Vale lembrar que o caso exposto que chegou ao Supremo Tribunal Federal trata-se de uma ação movida pela empresa “Total Administradora de Bens Ltda” na 1ª Vara do Trabalho de Jaraguá do Sul (SC), que reconheceu a inexigibilidade da cobrança. Tanto o CNC quanto o Sindicato recorreram mas o TRT da 12º Região (SC) negou provimento, afirmando que empresas sem empregados não se enquadram na definição legal de empregadoras (art. 2º e 3º da CLT).
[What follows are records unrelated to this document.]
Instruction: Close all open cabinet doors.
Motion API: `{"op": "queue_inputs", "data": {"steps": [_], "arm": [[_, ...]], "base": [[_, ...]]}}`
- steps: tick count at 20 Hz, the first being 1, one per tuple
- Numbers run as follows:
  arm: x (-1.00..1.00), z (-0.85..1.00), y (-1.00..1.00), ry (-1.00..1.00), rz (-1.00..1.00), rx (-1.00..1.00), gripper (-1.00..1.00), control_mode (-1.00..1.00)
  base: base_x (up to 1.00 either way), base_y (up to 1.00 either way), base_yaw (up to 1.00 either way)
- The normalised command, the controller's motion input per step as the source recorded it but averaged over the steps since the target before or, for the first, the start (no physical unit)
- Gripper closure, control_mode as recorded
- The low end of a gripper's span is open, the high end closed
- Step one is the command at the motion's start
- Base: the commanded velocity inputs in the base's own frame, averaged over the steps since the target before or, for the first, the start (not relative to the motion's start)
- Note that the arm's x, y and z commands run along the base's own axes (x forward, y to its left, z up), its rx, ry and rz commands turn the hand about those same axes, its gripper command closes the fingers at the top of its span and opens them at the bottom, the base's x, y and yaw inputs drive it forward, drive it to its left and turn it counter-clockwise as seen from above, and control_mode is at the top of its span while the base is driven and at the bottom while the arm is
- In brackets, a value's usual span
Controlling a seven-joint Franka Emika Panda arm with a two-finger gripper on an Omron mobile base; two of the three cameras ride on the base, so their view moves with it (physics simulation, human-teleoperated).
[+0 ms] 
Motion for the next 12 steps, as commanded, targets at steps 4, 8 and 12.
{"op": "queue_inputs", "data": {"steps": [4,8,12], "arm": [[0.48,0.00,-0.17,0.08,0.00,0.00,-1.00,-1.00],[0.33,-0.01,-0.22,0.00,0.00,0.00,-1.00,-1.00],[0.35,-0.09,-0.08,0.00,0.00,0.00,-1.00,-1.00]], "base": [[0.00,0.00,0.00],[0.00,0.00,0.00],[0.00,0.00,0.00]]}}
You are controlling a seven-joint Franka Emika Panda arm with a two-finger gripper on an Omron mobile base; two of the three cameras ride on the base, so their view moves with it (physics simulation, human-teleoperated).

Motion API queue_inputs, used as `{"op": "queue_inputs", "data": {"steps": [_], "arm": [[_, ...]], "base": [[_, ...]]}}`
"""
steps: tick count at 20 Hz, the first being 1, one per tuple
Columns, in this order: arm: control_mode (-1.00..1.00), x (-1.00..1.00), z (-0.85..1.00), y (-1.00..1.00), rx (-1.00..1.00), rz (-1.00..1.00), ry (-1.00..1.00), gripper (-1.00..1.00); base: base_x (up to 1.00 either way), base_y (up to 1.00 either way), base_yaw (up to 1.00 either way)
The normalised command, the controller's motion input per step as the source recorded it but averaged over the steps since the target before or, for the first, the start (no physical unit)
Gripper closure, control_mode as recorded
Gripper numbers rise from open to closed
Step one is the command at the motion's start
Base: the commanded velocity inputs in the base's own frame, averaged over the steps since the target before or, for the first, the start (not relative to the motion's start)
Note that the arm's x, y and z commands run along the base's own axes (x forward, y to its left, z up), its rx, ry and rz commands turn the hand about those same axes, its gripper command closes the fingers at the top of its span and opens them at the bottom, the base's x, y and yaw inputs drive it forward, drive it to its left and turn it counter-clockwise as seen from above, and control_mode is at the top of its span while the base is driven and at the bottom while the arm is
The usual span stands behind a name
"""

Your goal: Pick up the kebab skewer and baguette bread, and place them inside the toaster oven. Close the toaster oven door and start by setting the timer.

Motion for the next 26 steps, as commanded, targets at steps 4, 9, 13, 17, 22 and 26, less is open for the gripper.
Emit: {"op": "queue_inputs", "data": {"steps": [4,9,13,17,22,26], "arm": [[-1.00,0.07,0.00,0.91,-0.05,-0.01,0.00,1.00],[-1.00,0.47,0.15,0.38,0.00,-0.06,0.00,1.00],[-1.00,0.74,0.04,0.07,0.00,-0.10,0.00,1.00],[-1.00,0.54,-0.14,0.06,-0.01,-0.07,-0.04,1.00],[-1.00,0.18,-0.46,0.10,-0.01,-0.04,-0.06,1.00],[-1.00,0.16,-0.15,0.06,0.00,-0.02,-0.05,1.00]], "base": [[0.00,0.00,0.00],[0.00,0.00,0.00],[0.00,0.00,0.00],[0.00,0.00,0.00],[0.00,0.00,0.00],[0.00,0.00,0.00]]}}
As entidades recorreram ao TST que por sua vez também ratificou os entendimentos anteriores . Assim a CNC ajuizou a ação no STF o qual se manifestou pela AGU, conforme descrito acima, e o resultado final da ação ainda está aguardando julgamento.

Ou seja, atualmente a jurisprudência entende não ser devida a Contribuição Sindical Patronal das empresas sem empregados, visto que o Inciso III do Art. 580 da CLT, assim dispõe:

“Art. 580. A contribuição sindical será recolhida, de uma só vez, anualmente, e consistirá:

III - para os empregadores, numa importância proporcional ao capital social da firma ou empresa, registrado nas respectivas Juntas Comerciais ou órgãos equivalentes, mediante a aplicação de alíquotas, conforme a seguinte tabela progressiva: (...)”

O Art. 2º da CLT, por sua vez, define empregador como:

“Art. 2º - Considera-se empregador a empresa, individual ou coletiva, que, assumindo os riscos da atividade econômica, admite, assalaria e dirige a prestação pessoal de serviço.”

Além do dispositivo citado, também é utilizado pela defesa a Portaria 269/2015 do MTPS (que regulamenta o envio da RAIS), que na alínea B, do Item B8, Item 5 Instituições Territoriais, Item 2 da Parte II do Anexo, assim dispõe:

“b) embora seja de recolhimento obrigatório, a contribuição sindical não é devida em alguns casos, a saber: entidades sem fins lucrativos, micros e pequenas empresas optantes pelo SIMPLES, empresas que não possuem empregados e órgãos públicos;”

Este entendimento é corroborado nas demais Portarias Anuais da RAIS e no Manual de envio da RAIS.

No entanto as empresas que se enquadrarem na situação exposta e não recolherem a Contribuição Sindical Patronal ainda correm o risco da abertura de cobrança administrativa pelo Sindicato e até mesmo a cobrança no âmbito judicial, devendo se defender nestas eventuais situações.